The agg function is called on a PySpark DataFrame to apply one or more aggregate functions on columns. You can pass a dictionary where keys are column names and values are aggregate functions as strings or PySpark functions.

Example syntax:

  • df.agg({'column1': 'sum', 'column2': 'avg'}) - uses string names of functions
  • df.agg(F.sum('column1'), F.avg('column2')) - uses PySpark functions imported as F

This returns a new DataFrame with the aggregated results.

python
from pyspark.sql import functions as F

# Using dictionary with function names as strings
df.agg({'sales': 'sum', 'quantity': 'avg'})

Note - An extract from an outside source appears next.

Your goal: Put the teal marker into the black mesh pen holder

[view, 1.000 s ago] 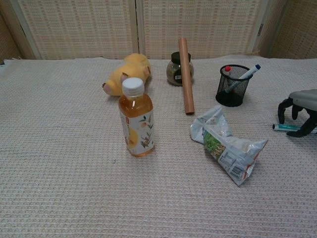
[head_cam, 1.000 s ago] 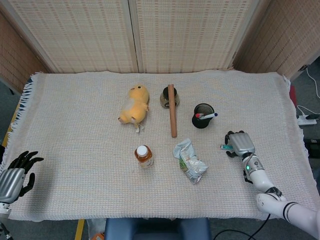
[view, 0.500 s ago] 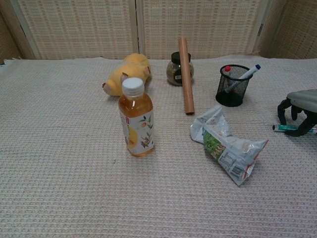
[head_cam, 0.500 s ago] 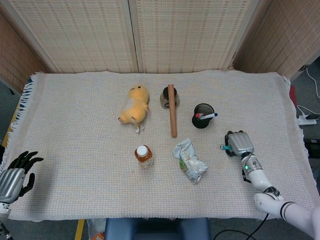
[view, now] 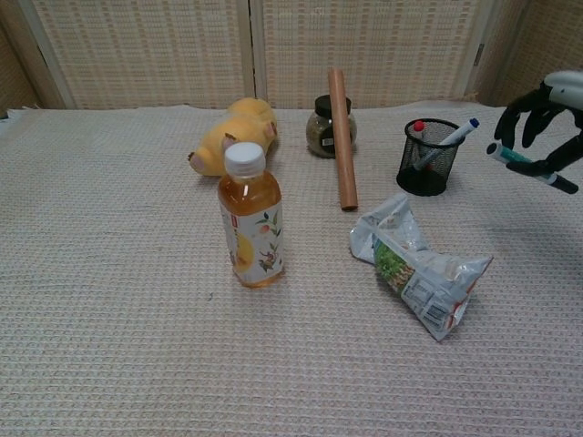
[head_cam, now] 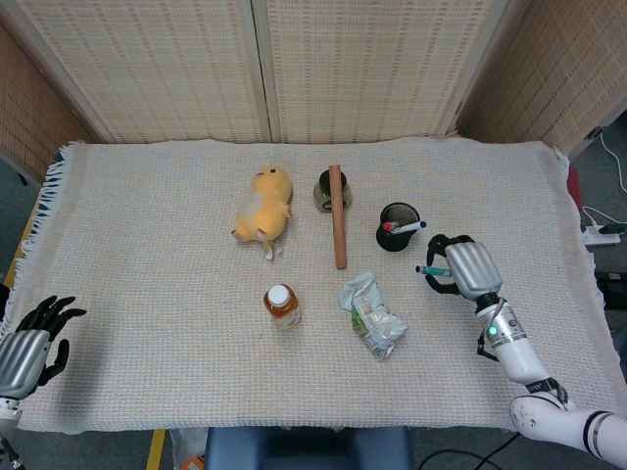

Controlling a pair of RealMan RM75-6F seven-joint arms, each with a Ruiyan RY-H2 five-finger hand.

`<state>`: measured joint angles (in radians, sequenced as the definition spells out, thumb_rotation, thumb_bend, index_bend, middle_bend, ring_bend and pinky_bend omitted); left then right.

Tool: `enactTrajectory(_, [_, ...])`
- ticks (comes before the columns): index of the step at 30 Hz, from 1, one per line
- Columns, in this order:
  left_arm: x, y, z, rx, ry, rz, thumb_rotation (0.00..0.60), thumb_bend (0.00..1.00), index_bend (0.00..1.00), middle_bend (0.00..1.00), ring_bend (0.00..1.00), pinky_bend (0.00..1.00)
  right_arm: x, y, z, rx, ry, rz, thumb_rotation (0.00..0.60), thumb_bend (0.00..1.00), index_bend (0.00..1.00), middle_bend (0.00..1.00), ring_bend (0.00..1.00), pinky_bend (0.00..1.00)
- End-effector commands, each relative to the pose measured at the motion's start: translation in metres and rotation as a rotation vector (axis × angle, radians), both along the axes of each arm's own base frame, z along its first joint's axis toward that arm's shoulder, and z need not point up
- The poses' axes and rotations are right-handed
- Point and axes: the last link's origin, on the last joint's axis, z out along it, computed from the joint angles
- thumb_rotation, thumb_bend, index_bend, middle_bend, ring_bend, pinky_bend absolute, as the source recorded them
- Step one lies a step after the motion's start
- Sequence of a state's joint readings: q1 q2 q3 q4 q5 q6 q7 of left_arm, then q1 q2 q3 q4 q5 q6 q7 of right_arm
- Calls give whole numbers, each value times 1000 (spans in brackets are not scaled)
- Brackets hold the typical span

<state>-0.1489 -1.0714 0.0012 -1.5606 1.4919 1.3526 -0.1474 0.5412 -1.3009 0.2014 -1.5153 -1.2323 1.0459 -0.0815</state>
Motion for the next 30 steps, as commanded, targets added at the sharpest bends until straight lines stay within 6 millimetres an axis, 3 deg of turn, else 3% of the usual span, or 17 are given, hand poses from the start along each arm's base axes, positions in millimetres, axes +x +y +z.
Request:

# Using PySpark functions directly
df.agg(F.sum('sales'), F.avg('quantity'))
๐Ÿ’ป

Example

This example shows how to create a simple DataFrame and use agg to calculate the total sales and average quantity.

python
from pyspark.sql import SparkSession
from pyspark.sql import functions as F

spark = SparkSession.builder.master('local').appName('aggExample').getOrCreate()

# Sample data
data = [
    ('Alice', 10, 2),
    ('Bob', 20, 5),
    ('Alice', 15, 3),
    ('Bob', 5, 1)
]

# Create DataFrame with columns: name, sales, quantity
df = spark.createDataFrame(data, ['name', 'sales', 'quantity'])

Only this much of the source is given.